The haste to selectively criminalise instant triple talaq raises questions about the Government’s real motive. Arbitrary abandonment by husbands without legal divorce proceedings is a wrong that is commonly faced by women of all communities, not just Muslim women. BJP leader Meenakshi Lekhi declared that Muslim women need no longer worry since they have a brother like Prime Minister Modi. What about women who have a husband like Prime Minister Modi? Modi neither accords Jashodaben, his wife of four decades, the recognition and companionship to which a wife is entitled; nor has he ever applied for divorce. According to census data, close to 20 lakh Hindu wives suffer a similar situation of being unilaterally separated from their husbands. The only difference between the plight of such Hindu women and their Muslim counterparts is that the practice of such arbitrary and one-sided separation has no term like ‘instant triple talaq’ among Hindus. If unilateral separation imposed by Hindu husbands like Modi on their wives is not a crime requiring a jail sentence, why a different standard for Muslim husbands?

The Bill is riddled with contradictions. For instance, it has provisions for child custody – implying therefore that it treats instant triple talaq as amounting to divorce, whereas the SC verdict makes it clear that this is not the case! Moreover, the Bill invalidates several of the rights recognised by the Protection of Women From Domestic Violence Act (PWDVA) 2005. PWDVA 2005 provides for monetary relief that is consistent with the standard of living to which the wife is accustomed; the instant triple talaq Bill instead uses the demeaning phrase ‘subsistence allowance’ and does not spell out how this allowance is to be calculated. Unlike the PWDVA 2005, the instant triple talaq Bill does not provide either for the right to residence nor for physical protection from domestic violence. If existing laws like 498A, PWDVA 2005 and Section 125 CrPC (which provides for maintenance of a wife) already provide better legal protection for wives than the instant triple talaq Bill, what is the rationale of the Bill?

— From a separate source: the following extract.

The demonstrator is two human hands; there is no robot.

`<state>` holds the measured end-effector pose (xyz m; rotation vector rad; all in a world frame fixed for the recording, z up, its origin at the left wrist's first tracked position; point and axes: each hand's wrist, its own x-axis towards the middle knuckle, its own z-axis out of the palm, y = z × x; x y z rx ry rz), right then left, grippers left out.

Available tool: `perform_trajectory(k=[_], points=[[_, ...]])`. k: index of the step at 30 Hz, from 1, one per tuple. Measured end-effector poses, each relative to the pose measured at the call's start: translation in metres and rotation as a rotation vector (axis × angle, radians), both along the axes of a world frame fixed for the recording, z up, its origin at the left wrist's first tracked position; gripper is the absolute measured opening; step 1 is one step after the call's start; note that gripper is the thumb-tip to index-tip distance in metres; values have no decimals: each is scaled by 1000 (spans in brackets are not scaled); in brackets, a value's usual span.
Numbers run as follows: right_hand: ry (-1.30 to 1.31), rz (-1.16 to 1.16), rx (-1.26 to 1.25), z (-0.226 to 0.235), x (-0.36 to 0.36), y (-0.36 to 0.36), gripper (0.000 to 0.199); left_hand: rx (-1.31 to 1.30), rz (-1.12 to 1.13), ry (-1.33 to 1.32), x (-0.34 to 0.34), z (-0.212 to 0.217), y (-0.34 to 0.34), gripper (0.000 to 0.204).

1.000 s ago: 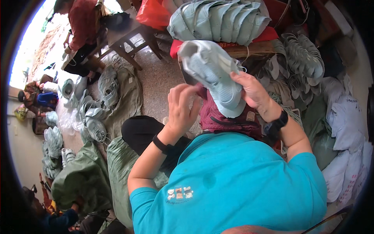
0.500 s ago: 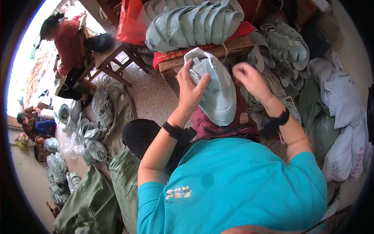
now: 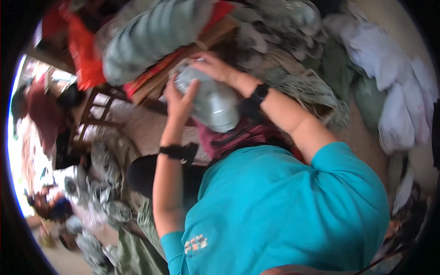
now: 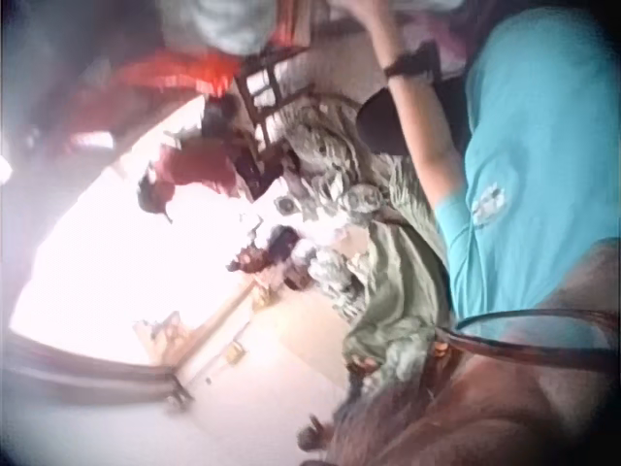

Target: The person sits on the floor and laces a light-colored sneaker by hand, threading the laces through the eyelets and tying a knot. After finishing one shoe, they place it on a stack of similar shoes and then reach into a green sack to retrieve another item.

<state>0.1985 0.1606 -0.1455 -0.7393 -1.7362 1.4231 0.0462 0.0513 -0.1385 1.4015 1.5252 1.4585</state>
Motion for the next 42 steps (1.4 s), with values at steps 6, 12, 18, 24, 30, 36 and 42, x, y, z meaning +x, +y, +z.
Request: perform_trajectory(k=[6,12,18,24,30,36,42], points=[[-192,-199,-152,-49,65,-36,39,-105,49,37,-15,-19,-12,68],[-961,-878,-11,-202,239,-40,28,-130,37,-28,8,8,-17,74],[-1305,-826,174,-176,290,-35,24,-183,84,19,9,12,-22,77],[-1359,-473,434,-171,274,-20,23,-134,223,542,4,26,-39,74],[-447,-206,19,-29,156,-69,22,107,-111,327,50,90,-62,64],[-199,94,629,101,107,-127,8,-250,-623,-161,56,103,-86,45],[-367,-213,619,108,114,-106,4,-391,-492,-240,29,100,-106,18]])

The Modi Government’s claims of being protectors of Muslim womanhood or women’s rights appear especially cruel when one recalls how Ministers in the Modi Cabinet have openly defended those accused of raping Muslim women during communal violence in Muzaffarnagar; or how the current UP Chief Minister and BJP star campaigner Yogi Adityanath watched approvingly as a leader of his organisation gave a speech calling for the corpses of Muslim women to be dug up and raped. The Prime Minister has not offered a word of condolence to the wife and daughters of Afrazul, the victim of a gruesome terrorist killing – even as Bajrang Dal men, who like the PM are part of the Sangh family – hold rallies celebrating Afrazul’s killer. Innumerable BJP leaders have defended rape-accused fraudmen like Ram Rahim and Asaram, and have prescribed and organised violence against women in the name of preventing ‘love jehad’, which is the BJP’s term for marriages in which a Hindu woman chooses to marry a Muslim man.

The Modi Government’s haste in passing the ill-conceived and poorly drafted instant triple talaq Bill is in contrast to its failure to table and enact the Bill providing 33% Reservation for women in Parliament and Assemblies that has languished for two decades.
The instant triple talaq Bill must be set aside by the Rajya Sabha, and no fresh legislation on the subject should be drafted without a thorough consultation with Muslim women’s groups and women’s organisations. Most personal laws and laws relating to marriage, divorce, maintenance, and child custody – not only Muslim personal laws – have deep patriarchal biases and demand change. Such changes need to be discussed, debated and decided in a framework of gender justice, rather than the biased, selective, and Islamophobic framework adopted by the BJP. Communal politics must not be allowed to use lip service to gender justice as its tool.